Die Ästhetik dieser Zeitlichkeit ist durch Sukzessivität geprägt: Eine Serie zerteilt ihre Geschichte in einzelne Folgen, deren chronologische Ordnung nicht immer, doch häufig, für das Verständnis notwendig ist. Jede Folge führt die Erinnerung an ihre Vorgänger mit sich und lässt auf ihre Nachfolger vorausblicken: Serien generieren auf diese Weise Dauer und Momente von Simultanität. Durch weitverzweigte Figurenkonstellationen und Handlungsstränge entwerfen sie Welten, die Ungleichzeitiges aktualisieren und so Kontinuitäten wie ihre narrativen Konstruktionen erfahrbar machen. Oft verlangt die Vielschichtigkeit dieser Welten, vergangene Ereignisse neu ins Gedächtnis zu rufen: "Previously on…"
Solche Fragen nach der Ästhetik von Zeitlichkeit eignen sich also in besonderer Weise, um der Komplexität neuerer TV-Serien Rechnung zu tragen, die nicht nur bei den Zuschauern auf großes Interesse und Anerkennung stoßen.
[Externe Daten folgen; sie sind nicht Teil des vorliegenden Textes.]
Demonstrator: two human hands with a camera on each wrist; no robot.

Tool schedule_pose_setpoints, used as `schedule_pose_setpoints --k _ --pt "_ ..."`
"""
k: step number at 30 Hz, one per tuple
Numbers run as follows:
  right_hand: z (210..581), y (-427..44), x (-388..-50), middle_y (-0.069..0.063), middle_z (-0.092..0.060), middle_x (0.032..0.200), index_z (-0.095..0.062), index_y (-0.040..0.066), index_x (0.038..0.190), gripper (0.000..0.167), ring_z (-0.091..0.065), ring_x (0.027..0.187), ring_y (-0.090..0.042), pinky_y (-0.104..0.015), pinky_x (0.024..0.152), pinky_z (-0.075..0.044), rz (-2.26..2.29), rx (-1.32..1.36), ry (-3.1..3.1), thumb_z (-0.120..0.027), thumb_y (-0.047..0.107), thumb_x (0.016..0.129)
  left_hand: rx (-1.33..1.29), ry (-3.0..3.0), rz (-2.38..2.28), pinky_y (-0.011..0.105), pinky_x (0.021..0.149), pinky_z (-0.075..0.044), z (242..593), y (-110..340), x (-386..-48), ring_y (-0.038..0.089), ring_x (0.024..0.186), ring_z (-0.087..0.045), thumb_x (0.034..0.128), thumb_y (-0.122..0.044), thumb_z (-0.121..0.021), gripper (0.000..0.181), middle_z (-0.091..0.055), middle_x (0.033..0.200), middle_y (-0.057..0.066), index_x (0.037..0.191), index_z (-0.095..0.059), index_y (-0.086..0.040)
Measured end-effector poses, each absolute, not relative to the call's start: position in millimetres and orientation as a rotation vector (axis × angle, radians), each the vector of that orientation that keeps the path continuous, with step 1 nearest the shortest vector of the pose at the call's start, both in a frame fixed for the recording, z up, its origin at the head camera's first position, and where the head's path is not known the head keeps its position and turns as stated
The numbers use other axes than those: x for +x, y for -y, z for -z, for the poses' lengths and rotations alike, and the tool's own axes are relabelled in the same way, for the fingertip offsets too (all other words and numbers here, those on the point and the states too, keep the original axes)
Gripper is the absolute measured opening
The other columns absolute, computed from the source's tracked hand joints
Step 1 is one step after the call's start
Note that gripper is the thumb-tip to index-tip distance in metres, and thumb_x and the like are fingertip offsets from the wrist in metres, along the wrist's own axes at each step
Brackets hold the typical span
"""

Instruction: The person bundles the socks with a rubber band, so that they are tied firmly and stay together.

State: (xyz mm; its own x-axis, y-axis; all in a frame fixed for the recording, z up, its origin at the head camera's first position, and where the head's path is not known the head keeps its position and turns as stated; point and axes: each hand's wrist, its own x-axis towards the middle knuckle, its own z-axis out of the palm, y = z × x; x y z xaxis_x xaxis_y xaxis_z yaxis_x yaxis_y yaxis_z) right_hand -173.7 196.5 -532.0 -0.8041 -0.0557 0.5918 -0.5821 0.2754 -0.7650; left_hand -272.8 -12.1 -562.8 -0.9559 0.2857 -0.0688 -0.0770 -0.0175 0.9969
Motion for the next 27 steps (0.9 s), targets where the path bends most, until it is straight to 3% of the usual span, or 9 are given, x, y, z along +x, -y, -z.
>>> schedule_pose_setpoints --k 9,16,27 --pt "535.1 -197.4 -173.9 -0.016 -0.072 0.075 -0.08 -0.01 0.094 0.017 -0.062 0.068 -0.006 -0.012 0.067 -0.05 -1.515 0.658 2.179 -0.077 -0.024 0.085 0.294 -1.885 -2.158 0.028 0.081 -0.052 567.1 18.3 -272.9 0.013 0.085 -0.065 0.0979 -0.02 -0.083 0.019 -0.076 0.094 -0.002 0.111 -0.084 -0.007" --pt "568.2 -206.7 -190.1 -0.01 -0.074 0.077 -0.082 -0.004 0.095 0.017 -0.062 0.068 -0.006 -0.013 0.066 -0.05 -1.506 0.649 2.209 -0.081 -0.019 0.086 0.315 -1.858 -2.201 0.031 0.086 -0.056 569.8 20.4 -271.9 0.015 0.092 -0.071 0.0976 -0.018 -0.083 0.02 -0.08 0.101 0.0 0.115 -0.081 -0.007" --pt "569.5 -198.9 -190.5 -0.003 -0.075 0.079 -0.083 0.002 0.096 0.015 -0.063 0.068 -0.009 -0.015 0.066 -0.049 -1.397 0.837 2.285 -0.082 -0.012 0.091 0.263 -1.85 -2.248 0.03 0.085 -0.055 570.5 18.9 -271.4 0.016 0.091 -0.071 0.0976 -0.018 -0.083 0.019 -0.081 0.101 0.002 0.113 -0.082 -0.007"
Auch der wissenschaftliche Blick auf TV-Serien ist längst nicht mehr ausschließlich von kulturkritischen Vorbehalten gelenkt. Die Serie kann als Experimentierfeld gelten, in dem neue ästhetische Figurationen jenseits von abgeschlossenen Einzelwerken ausgelotet werden. US-amerikanische Serien wie 24, Lost, Heroes, Dexter, Six Feet Under, The Sopranos, Deadwood, House M.D. oder nip/tuck sind durch kunstvolle Verhandlung serieller Zeitlichkeit gekennzeichnet: In Paratexten wie Vorspann, Cliffhanger oder Pilotfolge, die das zeitliche Kontinuum der Serie konstituieren, erproben sie neue Gestaltungsmittel. Durch intermediale Verflechtungen rufen sie Romane, Radio, Filme, Comics oder frühere TV-Serien in Erinnerung. Indem sie ihre eigene Zeitlichkeit vor Augen stellen oder im Voraus durchgeplante Handlungsbögen entfalten, organisieren sie komplexe Zeiten.
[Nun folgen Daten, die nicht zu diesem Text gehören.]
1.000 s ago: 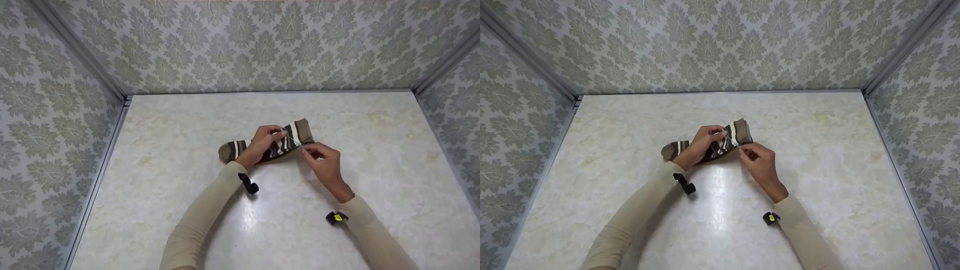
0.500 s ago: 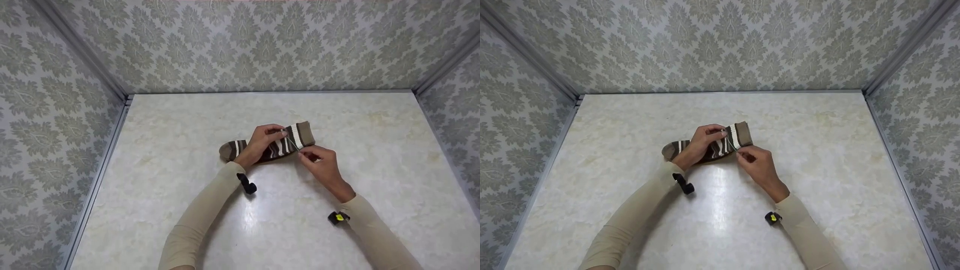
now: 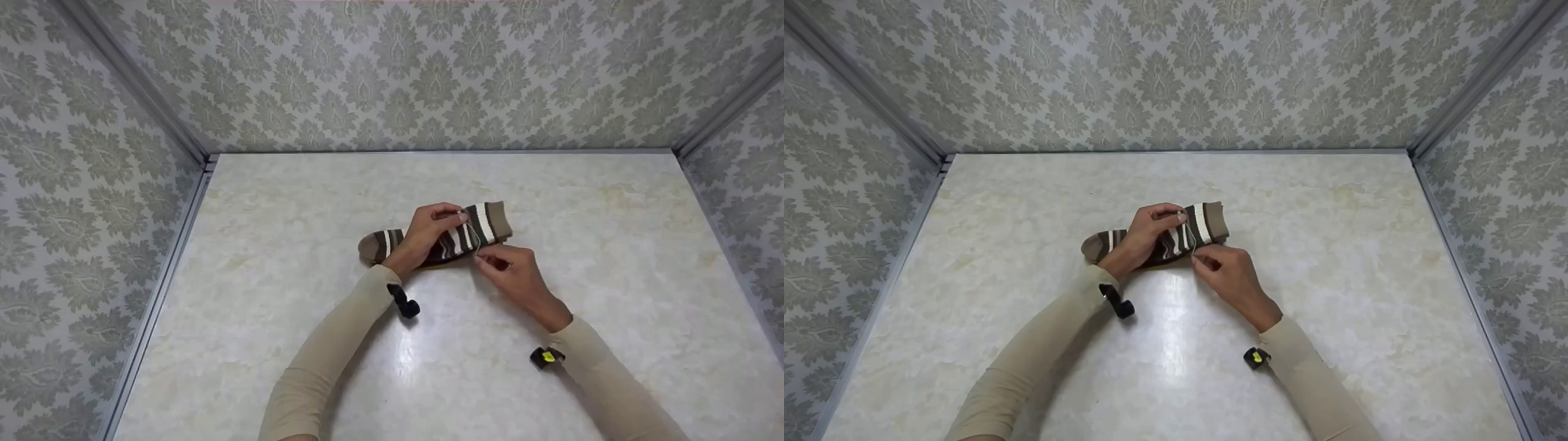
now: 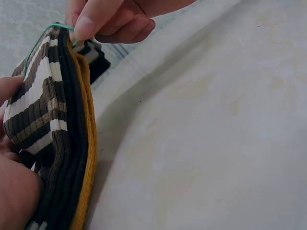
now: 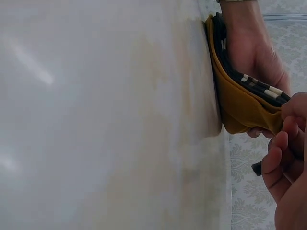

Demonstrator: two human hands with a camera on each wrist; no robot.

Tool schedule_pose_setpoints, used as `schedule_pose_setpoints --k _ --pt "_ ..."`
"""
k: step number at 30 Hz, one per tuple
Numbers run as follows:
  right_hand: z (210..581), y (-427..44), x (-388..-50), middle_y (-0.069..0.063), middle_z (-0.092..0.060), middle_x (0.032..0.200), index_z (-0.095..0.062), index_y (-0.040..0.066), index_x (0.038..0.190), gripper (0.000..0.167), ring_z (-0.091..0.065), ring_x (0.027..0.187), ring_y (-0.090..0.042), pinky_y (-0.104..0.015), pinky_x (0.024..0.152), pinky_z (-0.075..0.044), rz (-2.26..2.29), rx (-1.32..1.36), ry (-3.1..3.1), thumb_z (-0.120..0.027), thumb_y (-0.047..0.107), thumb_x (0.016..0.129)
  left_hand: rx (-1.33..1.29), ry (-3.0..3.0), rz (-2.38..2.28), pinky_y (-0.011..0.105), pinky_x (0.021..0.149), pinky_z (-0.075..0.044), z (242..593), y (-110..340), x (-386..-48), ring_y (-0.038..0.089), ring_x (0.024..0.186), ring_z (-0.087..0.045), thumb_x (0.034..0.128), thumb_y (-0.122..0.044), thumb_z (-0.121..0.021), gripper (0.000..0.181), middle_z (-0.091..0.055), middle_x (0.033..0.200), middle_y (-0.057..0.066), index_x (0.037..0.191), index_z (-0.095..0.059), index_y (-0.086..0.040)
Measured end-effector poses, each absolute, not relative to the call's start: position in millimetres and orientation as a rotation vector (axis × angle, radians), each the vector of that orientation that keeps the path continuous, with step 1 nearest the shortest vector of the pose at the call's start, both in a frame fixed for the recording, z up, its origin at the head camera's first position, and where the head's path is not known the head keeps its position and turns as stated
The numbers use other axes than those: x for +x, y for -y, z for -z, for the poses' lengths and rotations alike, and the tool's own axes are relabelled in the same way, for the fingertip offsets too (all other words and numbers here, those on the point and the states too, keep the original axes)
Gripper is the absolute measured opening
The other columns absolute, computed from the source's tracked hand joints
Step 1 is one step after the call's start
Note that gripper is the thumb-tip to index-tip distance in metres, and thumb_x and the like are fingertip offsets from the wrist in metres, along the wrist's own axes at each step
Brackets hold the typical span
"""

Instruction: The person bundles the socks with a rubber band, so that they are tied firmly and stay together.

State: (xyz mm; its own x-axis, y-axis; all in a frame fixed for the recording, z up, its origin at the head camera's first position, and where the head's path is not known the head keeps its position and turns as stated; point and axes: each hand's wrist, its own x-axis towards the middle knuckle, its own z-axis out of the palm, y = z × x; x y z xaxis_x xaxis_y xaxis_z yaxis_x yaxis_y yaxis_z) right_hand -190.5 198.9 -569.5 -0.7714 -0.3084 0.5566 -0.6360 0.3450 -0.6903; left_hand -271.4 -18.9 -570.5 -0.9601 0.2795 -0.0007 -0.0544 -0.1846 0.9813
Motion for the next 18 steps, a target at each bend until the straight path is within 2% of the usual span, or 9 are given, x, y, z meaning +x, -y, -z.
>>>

Doch kann angesichts der Experimentierfreudigkeit gegenwärtiger Serien überhaupt noch von televisuellen Formen gesprochen werden? Ist die Zeit der TV-Serie als klassisches Fernsehformat durch die Ausstrahlungsbedingungen des Cable/Satellite-TV und des Internet sowie ihre Verbreitung als DVD nicht zu Ende? Möglicherweise verdankt sich die Ästhetik der Zeitlichkeit aktueller Serien zu entscheidenden Teilen diesen neuen medialen Orten. Besonders anschaulich wird die Bündelung eines Handlungsverlaufs als Staffel etwa in der DVD-Box. Die zergliederte Zeit der Serie wie ihre Dauer, also das heterogene Ganze ihres Gedächtnisses, kann in dieser Form noch einmal anders verfügbar werden.
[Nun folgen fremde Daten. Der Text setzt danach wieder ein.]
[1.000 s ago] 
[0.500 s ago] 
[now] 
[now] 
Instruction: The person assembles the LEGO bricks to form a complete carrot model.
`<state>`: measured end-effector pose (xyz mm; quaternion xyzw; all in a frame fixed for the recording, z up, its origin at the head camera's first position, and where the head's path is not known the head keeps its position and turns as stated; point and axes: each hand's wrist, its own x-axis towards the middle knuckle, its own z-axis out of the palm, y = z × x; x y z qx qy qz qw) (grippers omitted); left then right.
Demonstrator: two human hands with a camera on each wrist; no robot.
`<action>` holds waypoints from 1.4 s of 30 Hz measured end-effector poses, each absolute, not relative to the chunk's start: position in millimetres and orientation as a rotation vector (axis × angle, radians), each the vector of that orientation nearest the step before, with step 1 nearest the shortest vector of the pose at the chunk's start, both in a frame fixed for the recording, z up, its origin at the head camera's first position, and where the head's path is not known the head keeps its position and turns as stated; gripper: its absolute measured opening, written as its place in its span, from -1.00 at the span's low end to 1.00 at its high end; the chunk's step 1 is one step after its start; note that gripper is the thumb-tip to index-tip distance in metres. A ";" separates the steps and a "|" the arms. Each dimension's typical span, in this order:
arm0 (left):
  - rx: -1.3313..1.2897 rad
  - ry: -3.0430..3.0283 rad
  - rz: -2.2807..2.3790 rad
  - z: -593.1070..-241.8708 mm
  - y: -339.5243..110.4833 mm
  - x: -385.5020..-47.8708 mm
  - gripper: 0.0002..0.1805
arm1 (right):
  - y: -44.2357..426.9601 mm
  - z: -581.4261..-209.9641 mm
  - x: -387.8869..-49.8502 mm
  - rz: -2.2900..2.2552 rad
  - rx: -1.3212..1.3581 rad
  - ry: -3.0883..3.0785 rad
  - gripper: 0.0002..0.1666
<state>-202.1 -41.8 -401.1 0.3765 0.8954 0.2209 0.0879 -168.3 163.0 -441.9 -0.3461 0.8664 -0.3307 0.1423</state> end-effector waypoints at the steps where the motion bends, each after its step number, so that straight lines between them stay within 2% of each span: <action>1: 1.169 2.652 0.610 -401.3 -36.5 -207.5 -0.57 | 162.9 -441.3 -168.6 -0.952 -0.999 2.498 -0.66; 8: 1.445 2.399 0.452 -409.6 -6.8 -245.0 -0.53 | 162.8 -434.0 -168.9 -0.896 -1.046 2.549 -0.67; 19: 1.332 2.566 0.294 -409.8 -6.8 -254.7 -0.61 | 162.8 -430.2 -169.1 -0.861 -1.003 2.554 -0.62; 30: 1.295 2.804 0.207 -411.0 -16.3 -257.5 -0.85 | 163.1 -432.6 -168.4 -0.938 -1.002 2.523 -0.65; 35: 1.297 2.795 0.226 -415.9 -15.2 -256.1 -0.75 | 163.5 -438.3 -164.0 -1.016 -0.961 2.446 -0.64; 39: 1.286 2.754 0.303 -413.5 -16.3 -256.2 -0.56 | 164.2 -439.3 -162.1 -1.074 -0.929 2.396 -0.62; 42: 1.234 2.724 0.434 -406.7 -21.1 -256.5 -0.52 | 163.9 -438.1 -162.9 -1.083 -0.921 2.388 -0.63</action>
Die Konferenz fragt, wie sich gerade in einem Moment, in dem TV-Serien im engeren Sinn vielleicht ‚verschwinden’, das Verhältnis von Ästhetik, Serialität und Zeitlichkeit wandelt und rekonfiguriert wird. Sie widmet sich dieser Frage aus drei Perspektiven. Sektion 1: Komplexe Zeiten beleuchtet neue Formen der Organisation von Zeitlichkeit. Sektion 2: Temporale Formatierung nimmt die Mikroebene der Zeitlichkeit, die kleineren, paratextuellen Formen in den Blick. Sektion 3: Intermediales Gedächtnis widmet sich den Austauschprozessen mit anderen Medien und Serien.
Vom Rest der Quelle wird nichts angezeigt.